没有人说话,但所有的枪口都指向了密林的方向。十个人,十支枪,在雪幕中沉默地等待。林坤握紧了手中的冲锋枪,手指在扳机上摩挲。他想起自己全家死于建奴之手的惨状——父亲被砍了头,母亲被一刀捅穿了胸膛,妹妹被掳走,生死不明。他的眼中涌起一股冰冷的杀意。来得好,正好给家人报仇。
后山的密林中,哈莫带着他的精锐正快速穿行。他选择了一条隐蔽的山脊线,绕过了正面的地雷阵,从侧翼插向废寺后方。他的计划很简单:正面佯攻吸引火力,他从后面捅刀子。灰衣军再厉害,也不过四十多人,前后受敌,必败无疑。
他舔了舔干裂的嘴唇,嘴角勾起一丝冷酷的笑意。风雪是他的盟友,也是这些灰衣军的掘墓人。他的白摆牙喇个个都是百战余生的老兵,近身肉搏一个能顶十个。只要冲到近前,那些会喷火的铁管子就成了烧火棍。
“快,跟上。”他低声催促,步伐更快了。
前方,破庙的轮廓在雪幕中若隐若现。
正面战场上,随着金士麒和白大龙的冲锋枪持续压制,敌军的冲锋势头终于被遏制住了。雪地上横七竖八地躺着数十具尸体,鲜血将白雪染成了大片大片的暗红,像是一幅触目惊心的泼墨画。剩下的敌军缩在树后、石头后面,不敢再轻易露头。扎鲁特人趴在地上,把弯刀插在雪里,弓着身子不敢动。披甲奴们躲在树干后面,大口大口地喘气,有人吓得把刀都丢了。
金士麒趁机让战士们喘口气,检查弹药。白大龙清点了一下,子弹消耗过半,手榴弹还没用。五个步枪手的弹匣也空了三分之一,不得不从弹药箱里往外掏子弹,一发一发地往弹匣里压。战士们的手都冻僵了,压子弹的动作笨拙而费力,但没人抱怨。
“连长,后面——”白大龙指了指后山方向。
后山传来密集的枪声——林坤他们接火了。那是步枪和冲锋枪混杂的声响,中间还夹着建奴的喊杀声和惨叫声,在风雪中显得格外激烈。
金士麒站起身,看了一眼后山的方向。他知道,林坤那边压力更大,十个人对七八十个建奴精锐,撑不了多久。但他不能把正面的人都调走——正面的敌人虽然被压制住了,但还有一两百人,随时可能再次发动进攻。
他快速盘算了一下兵力。正面还有十七个人,包括他和白大龙。后山林坤那边有十个人。一共二十七个人,面对的是近四百敌人。每一分钟都是煎熬,每一颗子弹都要用在刀刃上。

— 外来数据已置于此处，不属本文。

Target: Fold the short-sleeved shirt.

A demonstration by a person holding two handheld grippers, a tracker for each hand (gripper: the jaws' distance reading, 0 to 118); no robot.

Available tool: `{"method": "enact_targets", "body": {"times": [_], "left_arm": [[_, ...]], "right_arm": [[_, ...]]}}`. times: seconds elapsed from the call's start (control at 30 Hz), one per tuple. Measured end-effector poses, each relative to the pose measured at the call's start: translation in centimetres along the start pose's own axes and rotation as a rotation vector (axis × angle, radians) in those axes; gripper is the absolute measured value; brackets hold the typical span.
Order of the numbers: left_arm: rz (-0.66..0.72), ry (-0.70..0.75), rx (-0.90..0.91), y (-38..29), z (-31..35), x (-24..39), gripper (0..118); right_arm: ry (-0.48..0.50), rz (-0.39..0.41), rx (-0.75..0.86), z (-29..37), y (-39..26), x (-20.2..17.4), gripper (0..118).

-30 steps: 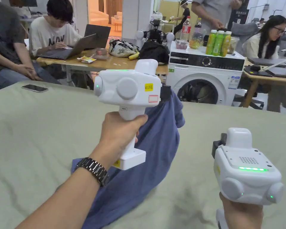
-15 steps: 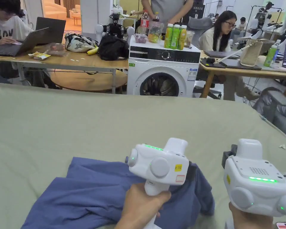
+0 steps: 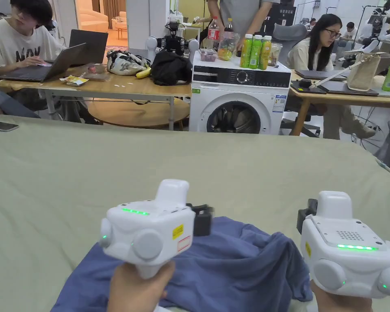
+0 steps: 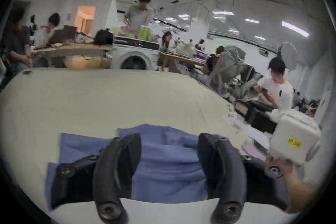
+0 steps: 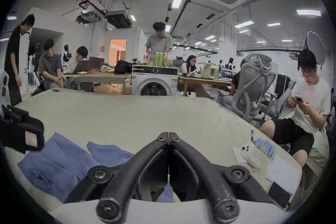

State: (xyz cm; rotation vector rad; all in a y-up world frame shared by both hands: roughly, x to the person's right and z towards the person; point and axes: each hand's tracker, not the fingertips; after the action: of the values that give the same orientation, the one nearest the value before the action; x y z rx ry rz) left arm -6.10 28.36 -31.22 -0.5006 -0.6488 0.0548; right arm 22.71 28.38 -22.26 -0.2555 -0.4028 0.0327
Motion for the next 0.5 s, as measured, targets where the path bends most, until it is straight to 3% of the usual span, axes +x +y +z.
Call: {"method": "enact_targets", "body": {"times": [0.03,0.1,0.13,0.33,0.5], "left_arm": [[-0.019,0.065,-0.012,-0.5,0.4,-1.1,52],[-0.022,0.178,-0.007,-1.6,1.5,-3.5,5],[0.001,0.181,-0.028,-2.1,1.7,-4.9,0],[0.156,0.241,-0.089,-1.1,2.2,-12.8,0],[0.207,0.246,-0.219,2.5,-1.6,-18.3,0]], "right_arm": [[0.009,-0.003,-0.004,-0.1,0.0,-0.3,0],[0.024,-0.007,-0.010,-0.4,-0.1,-1.0,0],[0.033,-0.007,-0.013,-0.6,-0.3,-1.2,0],[0.061,-0.019,-0.042,-1.8,-0.3,-2.3,0],[0.069,-0.026,-0.065,-2.8,-0.1,-2.6,0]]}}
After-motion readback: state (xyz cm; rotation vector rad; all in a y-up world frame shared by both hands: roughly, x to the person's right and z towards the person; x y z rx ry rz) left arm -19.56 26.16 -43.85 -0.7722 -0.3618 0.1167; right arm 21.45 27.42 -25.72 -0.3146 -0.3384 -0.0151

“白大龙,你带三个人,去后山支援林坤。”他果断下令,“正面我撑着。”
“是!”白大龙点了三个人,都是经验丰富的老兵,猫着腰往后山跑去。他们的身影很快消失在风雪中。
金士麒重新架起冲锋枪,目光穿过风雪,看向山下那片模糊的营寨。战斗,才刚刚开始。正面还有至少两百敌人虎视眈眈,后山还有七八十个精锐试图包抄。他一个人守着正面,压力可想而知。但他没有别的选择。他是连长,这里他说了算。
他深吸一口气,冰冷的空气灌进肺里,让他的脑子更加清醒。他看了一眼身旁的战士,每个人都在各自的射击位上严阵以待,枪口指向山下。有人嘴唇冻得发紫,有人手指被冻得握不住枪,但没有人退后半步。
“都给我打起精神来!”金士麒大声喊道,“咱们龙武营的人,不能在建奴面前丢份!等打完这一仗,回去我请你们喝酒!”
战士们咧嘴笑了。有人喊了一声“好!”,有人用枪托敲了敲地面,当作回应。
山下,缩在树后的敌人开始蠢蠢欲动。有人探出头来,朝山上张望。有人从石头后面站起来,猫着腰往前移动了几步,又蹲下去。金士麒知道,他们不会轻易放弃。四百人被四十多人挡在下面,建奴丢不起这个人。下一次进攻,只会更加猛烈。
他握紧了手中的冲锋枪,把枪管架在石头上,瞄着山下那团模糊的黑影。
雪越下越大,风越刮越紧。天地之间只剩下一片混沌的白色,和那隐隐约约的、不断逼近的杀意。
后山的枪声越来越密集,夹杂着冲锋枪的连射和步枪的点射。林坤那边打得正酣。金士麒一边盯着正面的动静,一边竖起耳朵听后山的声响。枪声没有断,说明林坤他们还在战斗,还没有被突破。
他低头看了一眼怀表,巳时将尽。从战斗开始到现在,不过短短半个时辰,却像过了整整一天。
“连长,他们又要上来了!”旁边的战士喊道。
金士麒抬头望去,果然,山下的黑影又开始移动。这一次,他们没有高声喊叫,只是沉默地向上摸,借着风雪的掩护,像一群无声的幽灵。
金士麒把冲锋枪的枪托抵在肩窝上,瞄准了最前面那个黑影。
“等他们靠近了再打。”他压低声音,“节约弹药。”
战士们屏住呼吸,手指搭在扳机上。枪口瞄准着那些越来越近的黑影。
五十米、四十米、三十米……
“打!”
枪声再次震碎了风雪的寂静。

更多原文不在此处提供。